Aus portfoliotheoretischen Überlegungen spricht zunächst alles für ein Investment in ein breit diversifiziertes Länderportfolio mit unterschiedlichsten Branchen. Die geringen Korrelationen der Länder untereinander von durchschnittlich 0,3 und gegenüber den Industrieländern von 0,7 unterstützen dieses Vorgehen. Die reale historische Performance ist bei diesem breiten Ansatz jedoch ernüchternd. Beispielsweise entwickelte sich in den letzten fünf Jahren bis Ende Juni 2020 (inkl. der Auswirkungen der Corona-Schocks) der MSCI World Index mit +7,5 % p.a. deutlich besser als der MSCI Emerging Markets +3,2 % p.a. Ein besserer Weg ist hingegen ein Investment in die Branchen, die von Megatrends profitieren. Verbindet man diese zusätzlich mit einem selektiven Stock-Picking von überwiegend oligopolistisch positionierten Unternehmen ergibt sich ein deutlicher Mehrwert. Ein aktives Aktienportfolio aus dem Sektor Healthcare mit Schwerpunkten medizinische Infrastruktur, Biotechnologie und Digitalisierung erzielte im gleichen Zeitraum eine Wertsteigerung von 16,6 % p.a. Es liegt in der Natur der Sache, dass die Nachfrage nach Gesundheitsleistungen relativ stabil ist und zudem weitgehend unabhängig von Konjunkturzyklen. Gesundheitsaktien wachsen dabei langfristig stärker und stetiger als der Gesamtmarkt. Dies macht sie zu einem stabilen Anker in einem global allokierten Portfolio.Diese Stabilität stellt sich – empirisch belegt – bereits durch eine Beimischung von 25-30 % des beschriebenen Ansatzes in einem weltweit diversifizierten Portfolio ein.
Die aktuellen Entwicklungen der Aktienmärkte und deren Bewertungen gemessen an der KGV-Prämie zeigen weiterhin ein aufwärtsgerichtetes Nachholpotential gegenüber den Industrieländern an. Mit einem derzeitigen Differenzial des Kurs-Gewinn-Verhältnisses der Emerging Markets versus Domestic Markets von etwa 37 % besteht eine enorme Chance. Verbunden mit dem Potential im Gesundheitsmarkt macht sie dies für Investoren daher zu einer ganz besonderen Anlageregion – kurzum zu Megatrends im Doppelpack.
Bei Auswahl von Gesundheitstiteln ist Expertise gefragt. So spielen Parameter wie Bewertung, Qualität, Marktstellung und oftmals der direkte Zugang zu Unternehmensinformationen eine entscheidende Rolle. Ein differenziertes Vorgehen empfiehlt sich auch im Hinblick auf die politischen Länderrisiken.

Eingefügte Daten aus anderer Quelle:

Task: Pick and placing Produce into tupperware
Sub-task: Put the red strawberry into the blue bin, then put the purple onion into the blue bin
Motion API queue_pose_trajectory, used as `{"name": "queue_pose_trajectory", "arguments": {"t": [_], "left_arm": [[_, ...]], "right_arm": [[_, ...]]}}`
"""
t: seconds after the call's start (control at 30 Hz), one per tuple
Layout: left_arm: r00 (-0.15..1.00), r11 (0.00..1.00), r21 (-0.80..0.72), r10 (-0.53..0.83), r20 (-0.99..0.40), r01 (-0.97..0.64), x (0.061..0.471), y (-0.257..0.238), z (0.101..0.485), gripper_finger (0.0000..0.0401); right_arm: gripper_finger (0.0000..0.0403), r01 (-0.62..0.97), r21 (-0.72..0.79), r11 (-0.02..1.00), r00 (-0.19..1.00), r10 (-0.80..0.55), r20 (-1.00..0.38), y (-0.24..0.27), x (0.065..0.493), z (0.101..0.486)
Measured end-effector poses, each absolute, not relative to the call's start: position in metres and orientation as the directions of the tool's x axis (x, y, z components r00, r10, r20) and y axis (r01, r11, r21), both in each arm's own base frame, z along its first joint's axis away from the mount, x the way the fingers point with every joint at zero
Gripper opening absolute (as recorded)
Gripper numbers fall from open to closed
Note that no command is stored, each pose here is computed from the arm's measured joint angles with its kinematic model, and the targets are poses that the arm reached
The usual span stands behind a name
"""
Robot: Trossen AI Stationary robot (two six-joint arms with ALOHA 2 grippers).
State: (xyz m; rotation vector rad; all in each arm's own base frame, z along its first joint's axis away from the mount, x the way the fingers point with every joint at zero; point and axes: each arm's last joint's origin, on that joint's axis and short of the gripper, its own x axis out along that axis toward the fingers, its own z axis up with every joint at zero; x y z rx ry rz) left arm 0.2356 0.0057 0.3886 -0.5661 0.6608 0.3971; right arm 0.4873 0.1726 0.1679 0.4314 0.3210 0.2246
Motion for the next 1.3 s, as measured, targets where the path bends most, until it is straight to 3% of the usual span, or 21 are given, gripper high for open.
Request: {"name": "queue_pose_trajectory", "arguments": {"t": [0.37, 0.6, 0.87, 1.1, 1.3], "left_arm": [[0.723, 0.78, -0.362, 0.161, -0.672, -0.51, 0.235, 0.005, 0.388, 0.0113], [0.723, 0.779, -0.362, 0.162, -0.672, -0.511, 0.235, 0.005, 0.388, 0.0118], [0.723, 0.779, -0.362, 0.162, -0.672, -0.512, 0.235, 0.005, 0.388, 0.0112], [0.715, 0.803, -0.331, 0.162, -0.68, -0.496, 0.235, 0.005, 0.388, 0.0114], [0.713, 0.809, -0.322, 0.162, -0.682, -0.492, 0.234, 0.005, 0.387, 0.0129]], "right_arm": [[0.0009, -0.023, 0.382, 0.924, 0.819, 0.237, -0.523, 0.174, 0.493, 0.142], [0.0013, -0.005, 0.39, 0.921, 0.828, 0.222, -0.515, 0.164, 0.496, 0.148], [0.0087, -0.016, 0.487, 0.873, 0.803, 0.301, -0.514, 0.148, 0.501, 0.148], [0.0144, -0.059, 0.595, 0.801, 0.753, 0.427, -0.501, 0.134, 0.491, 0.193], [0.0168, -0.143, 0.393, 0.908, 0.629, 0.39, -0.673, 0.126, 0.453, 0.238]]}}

Eine bestimmende Einflussgröße für die Kapitalmärkte der Emerging Markets ist nach wie vor die Entwicklung der FED-Zinsen. Diese schwinden zunehmend, da tendenziell weniger über US-Dollar finanziert und fakturiert wird, sondern über eigene lokale Währung. Die vergangenen Jahre haben gezeigt, dass es bei Zinssenkungen durch die FED regelmäßig zu Kurs-Anstiegen der Aktien an Emerging-Markets-Börsen kommt.